__Aim of the task__. Transcribe the lines from the start of the data below through the line with "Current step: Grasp", word for word and nothing more.

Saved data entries
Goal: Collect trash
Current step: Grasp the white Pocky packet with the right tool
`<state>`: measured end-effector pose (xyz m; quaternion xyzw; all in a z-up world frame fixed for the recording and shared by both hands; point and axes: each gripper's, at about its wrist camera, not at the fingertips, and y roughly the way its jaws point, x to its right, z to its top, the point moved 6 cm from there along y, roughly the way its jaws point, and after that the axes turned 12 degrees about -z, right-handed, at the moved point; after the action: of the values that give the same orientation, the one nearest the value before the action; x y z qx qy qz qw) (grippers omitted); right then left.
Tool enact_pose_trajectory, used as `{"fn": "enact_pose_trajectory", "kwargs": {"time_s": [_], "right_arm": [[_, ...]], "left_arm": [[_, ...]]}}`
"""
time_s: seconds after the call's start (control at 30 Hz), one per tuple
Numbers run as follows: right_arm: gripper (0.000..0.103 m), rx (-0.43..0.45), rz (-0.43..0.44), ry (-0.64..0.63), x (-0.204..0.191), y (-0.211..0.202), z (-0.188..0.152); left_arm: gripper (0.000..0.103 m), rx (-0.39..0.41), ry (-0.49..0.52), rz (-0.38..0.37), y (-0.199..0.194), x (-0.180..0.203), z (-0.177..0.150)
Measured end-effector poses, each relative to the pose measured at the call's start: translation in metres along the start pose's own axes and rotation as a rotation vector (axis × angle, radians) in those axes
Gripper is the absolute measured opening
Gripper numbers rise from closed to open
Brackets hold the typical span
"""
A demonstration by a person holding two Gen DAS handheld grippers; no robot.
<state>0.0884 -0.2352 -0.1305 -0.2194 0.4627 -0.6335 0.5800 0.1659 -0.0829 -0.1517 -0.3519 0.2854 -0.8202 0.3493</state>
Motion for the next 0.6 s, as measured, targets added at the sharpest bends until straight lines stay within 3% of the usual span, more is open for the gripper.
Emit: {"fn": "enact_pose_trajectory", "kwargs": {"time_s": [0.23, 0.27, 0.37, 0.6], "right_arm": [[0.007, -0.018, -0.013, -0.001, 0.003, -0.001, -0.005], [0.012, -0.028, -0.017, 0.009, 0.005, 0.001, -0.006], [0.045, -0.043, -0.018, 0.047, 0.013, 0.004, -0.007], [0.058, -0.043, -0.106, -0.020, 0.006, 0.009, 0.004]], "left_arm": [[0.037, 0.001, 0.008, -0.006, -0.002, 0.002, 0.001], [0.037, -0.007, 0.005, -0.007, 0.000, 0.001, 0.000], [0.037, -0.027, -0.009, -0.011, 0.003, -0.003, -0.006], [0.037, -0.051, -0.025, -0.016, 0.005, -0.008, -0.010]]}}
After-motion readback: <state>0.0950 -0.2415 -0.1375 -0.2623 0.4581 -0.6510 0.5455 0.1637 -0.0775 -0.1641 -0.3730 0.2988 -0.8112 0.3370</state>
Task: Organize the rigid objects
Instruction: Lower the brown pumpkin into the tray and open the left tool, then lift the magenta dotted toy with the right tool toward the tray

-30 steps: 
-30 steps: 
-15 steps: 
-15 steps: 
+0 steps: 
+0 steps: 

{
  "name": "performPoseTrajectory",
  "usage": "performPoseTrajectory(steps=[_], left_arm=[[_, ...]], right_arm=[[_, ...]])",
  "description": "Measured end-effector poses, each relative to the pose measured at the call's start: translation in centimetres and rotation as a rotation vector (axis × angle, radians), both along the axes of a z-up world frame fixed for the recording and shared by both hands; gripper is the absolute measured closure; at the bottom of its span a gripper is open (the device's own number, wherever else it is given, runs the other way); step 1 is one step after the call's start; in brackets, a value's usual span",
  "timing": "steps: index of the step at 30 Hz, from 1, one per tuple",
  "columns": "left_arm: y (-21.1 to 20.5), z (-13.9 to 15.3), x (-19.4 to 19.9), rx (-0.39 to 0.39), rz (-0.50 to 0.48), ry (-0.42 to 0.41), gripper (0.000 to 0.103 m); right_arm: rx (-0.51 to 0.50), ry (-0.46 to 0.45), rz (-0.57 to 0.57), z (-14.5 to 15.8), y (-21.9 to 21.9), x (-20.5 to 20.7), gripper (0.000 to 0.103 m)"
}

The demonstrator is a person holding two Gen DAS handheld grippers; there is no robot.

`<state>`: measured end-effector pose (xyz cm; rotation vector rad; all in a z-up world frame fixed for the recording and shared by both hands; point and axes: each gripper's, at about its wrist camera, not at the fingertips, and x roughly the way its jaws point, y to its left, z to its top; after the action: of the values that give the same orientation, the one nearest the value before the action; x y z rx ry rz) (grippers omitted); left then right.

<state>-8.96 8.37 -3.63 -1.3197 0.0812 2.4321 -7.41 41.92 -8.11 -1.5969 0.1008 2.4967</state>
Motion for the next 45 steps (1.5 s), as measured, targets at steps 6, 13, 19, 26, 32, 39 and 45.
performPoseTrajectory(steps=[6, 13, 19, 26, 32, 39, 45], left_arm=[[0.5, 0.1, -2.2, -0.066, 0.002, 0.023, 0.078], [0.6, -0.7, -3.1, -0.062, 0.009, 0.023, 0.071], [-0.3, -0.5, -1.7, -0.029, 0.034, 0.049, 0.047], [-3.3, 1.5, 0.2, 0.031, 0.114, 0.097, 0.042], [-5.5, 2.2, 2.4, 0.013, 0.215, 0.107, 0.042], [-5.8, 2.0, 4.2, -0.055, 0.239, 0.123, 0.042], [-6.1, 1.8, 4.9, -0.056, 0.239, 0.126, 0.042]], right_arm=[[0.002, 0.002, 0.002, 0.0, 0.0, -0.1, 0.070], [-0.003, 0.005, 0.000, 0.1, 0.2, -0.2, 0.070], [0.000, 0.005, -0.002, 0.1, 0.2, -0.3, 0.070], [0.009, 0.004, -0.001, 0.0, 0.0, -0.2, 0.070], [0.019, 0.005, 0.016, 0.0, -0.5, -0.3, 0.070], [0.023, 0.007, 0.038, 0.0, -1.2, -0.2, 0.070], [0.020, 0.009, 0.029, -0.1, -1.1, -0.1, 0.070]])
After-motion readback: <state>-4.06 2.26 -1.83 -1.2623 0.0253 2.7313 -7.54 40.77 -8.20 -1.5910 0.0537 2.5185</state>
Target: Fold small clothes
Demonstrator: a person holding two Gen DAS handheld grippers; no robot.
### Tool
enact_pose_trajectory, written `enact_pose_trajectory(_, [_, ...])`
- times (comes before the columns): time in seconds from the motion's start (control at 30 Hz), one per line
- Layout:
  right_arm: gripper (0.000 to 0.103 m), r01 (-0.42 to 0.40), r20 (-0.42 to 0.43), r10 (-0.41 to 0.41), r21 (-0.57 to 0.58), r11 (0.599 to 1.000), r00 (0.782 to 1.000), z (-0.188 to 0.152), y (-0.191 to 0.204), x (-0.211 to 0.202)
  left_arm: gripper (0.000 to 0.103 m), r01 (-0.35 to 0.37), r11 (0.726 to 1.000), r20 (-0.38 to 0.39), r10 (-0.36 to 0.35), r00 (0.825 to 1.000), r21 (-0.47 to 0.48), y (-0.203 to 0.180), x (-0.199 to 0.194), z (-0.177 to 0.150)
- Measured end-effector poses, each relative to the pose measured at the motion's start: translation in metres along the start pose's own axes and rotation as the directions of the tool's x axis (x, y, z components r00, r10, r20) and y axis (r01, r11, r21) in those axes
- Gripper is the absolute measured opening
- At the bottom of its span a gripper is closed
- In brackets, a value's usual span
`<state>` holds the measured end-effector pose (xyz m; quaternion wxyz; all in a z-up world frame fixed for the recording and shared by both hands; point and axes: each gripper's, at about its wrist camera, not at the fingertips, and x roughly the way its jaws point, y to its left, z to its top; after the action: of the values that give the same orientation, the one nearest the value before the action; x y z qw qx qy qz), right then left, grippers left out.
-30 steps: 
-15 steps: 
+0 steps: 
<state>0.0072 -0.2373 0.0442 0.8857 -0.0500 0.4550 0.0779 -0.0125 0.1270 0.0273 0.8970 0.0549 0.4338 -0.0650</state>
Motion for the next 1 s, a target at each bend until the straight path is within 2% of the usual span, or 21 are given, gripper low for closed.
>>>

__Result__.
Goal: Collect trash
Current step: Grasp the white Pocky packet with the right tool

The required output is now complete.